After covering the importance of Julia to the data science community and several essential data science principles, we start with the basics including how to install Julia and its powerful libraries. Many examples are provided as we illustrate how to leverage each Julia command, dataset, and function.
Specialized script packages are introduced and described. Hands-on problems representative of those commonly encountered throughout the data science pipeline are provided, and we guide you in the use of Julia in solving them using published datasets.
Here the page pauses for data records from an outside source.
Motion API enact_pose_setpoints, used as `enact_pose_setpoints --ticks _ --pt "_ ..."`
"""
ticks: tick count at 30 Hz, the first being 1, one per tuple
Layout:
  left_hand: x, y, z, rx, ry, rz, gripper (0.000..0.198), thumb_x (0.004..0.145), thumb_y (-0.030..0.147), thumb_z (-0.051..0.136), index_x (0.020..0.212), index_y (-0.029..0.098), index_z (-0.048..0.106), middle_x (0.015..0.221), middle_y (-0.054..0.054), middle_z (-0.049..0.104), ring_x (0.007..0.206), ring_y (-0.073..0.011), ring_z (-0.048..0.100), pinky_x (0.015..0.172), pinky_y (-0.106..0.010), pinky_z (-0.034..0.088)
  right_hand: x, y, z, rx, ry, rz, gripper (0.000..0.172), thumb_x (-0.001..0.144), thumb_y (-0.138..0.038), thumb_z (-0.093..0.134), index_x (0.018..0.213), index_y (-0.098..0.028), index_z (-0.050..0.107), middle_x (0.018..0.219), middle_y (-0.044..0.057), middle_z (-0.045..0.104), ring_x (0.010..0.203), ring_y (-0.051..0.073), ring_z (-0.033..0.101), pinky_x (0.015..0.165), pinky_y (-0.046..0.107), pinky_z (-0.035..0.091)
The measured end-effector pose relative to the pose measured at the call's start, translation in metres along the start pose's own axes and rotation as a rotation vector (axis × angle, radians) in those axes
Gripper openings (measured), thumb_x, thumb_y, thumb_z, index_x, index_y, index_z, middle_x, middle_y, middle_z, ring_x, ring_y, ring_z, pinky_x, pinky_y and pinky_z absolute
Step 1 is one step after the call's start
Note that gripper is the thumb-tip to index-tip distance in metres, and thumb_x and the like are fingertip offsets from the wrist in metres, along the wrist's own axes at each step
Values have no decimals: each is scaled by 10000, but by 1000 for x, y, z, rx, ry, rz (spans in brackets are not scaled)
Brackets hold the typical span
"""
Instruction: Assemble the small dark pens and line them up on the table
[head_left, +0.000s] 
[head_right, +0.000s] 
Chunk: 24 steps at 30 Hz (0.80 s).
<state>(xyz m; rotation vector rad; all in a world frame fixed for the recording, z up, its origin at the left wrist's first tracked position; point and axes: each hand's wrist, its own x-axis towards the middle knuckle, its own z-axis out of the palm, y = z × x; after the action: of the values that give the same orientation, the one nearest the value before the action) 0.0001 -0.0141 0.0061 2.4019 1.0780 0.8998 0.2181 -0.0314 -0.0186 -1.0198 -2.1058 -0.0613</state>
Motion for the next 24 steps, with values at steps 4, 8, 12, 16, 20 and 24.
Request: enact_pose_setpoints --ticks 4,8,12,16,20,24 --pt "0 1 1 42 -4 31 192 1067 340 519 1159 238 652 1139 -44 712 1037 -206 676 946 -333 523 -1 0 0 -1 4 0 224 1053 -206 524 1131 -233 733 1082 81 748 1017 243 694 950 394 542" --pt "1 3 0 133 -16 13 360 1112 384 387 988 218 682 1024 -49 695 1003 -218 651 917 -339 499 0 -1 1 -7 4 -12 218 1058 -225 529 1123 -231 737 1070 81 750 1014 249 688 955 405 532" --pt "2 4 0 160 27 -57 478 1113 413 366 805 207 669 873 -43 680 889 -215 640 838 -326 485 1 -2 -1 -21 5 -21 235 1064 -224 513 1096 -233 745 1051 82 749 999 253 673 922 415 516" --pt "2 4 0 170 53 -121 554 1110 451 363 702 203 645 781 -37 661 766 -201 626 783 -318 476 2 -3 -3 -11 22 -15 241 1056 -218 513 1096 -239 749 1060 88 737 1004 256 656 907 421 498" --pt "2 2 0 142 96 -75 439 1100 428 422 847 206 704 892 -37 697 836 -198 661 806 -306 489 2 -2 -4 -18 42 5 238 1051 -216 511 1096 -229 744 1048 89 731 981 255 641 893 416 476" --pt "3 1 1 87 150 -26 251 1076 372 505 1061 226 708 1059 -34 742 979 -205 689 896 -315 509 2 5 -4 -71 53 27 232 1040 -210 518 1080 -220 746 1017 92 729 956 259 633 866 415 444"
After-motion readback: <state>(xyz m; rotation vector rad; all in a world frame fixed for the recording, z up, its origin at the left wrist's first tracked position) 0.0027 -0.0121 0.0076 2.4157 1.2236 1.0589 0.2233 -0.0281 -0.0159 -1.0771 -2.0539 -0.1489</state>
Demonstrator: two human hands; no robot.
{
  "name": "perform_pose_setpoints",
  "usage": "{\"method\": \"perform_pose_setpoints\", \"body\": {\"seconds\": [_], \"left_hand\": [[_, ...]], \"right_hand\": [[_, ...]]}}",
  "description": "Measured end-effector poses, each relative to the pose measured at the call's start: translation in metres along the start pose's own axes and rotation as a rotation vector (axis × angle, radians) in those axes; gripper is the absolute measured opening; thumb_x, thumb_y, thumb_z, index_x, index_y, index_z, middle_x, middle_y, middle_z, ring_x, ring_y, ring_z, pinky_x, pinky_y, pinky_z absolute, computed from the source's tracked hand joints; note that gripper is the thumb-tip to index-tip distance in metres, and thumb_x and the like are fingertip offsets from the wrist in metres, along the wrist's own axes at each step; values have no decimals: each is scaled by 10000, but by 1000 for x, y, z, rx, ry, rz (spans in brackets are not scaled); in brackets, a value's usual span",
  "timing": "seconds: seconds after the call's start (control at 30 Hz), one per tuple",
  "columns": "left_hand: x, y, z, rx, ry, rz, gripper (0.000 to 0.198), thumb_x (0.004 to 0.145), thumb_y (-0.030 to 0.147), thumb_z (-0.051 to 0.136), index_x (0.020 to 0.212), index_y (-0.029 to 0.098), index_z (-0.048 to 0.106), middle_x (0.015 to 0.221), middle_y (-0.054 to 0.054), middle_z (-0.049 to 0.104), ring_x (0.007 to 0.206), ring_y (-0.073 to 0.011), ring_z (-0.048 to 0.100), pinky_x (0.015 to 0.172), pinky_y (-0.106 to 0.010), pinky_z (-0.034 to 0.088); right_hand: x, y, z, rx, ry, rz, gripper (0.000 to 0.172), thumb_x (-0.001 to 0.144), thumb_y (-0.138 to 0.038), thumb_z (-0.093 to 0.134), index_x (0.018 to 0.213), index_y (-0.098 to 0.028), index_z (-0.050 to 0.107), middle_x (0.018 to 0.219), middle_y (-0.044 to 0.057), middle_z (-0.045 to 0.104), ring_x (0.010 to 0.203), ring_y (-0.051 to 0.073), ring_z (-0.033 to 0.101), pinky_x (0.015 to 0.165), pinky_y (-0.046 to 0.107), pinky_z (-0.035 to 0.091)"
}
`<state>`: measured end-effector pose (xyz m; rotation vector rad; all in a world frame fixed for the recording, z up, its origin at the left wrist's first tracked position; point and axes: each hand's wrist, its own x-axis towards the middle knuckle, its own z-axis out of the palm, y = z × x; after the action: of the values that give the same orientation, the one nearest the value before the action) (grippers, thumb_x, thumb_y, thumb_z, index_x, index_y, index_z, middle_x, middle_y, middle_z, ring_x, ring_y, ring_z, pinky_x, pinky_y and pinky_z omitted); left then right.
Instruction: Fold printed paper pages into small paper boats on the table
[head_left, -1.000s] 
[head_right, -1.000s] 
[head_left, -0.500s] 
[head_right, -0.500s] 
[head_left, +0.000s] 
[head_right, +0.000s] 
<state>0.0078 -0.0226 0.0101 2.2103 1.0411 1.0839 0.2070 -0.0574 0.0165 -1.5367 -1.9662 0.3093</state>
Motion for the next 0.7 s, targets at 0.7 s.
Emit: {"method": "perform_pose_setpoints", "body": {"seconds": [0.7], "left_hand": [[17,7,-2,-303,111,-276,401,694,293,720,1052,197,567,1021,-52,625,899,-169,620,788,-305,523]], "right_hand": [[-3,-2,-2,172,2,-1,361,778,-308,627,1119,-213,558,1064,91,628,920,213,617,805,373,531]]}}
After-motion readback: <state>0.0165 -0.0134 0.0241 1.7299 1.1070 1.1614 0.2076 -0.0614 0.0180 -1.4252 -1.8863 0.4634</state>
Many of these scenarios make use of existing packages and built-in functions, as we cover:
- An overview of the data science pipeline along with an example illustrating the key points, implemented in Julia
- Options for Julia IDEs
- Programming structures and functions
- Engineering tasks, such as importing, cleaning, formatting and storing data, as well as performing data preprocessing
- Data visualization and some simple yet powerful statistics for data exploration purposes
- Dimensionality reduction and feature evaluation
- Machine learning methods, ranging from unsupervised (different types of clustering) to supervised ones (decision trees, random forests, basic neural networks, regression trees, and Extreme Learning Machines)
- Graph analysis including pinpointing the connections among the various entities and how they can be mined for useful insights.
Each chapter concludes with a series of questions and exercises to reinforce what you learned. The last chapter of the book will guide you in creating a data science application from scratch using Julia.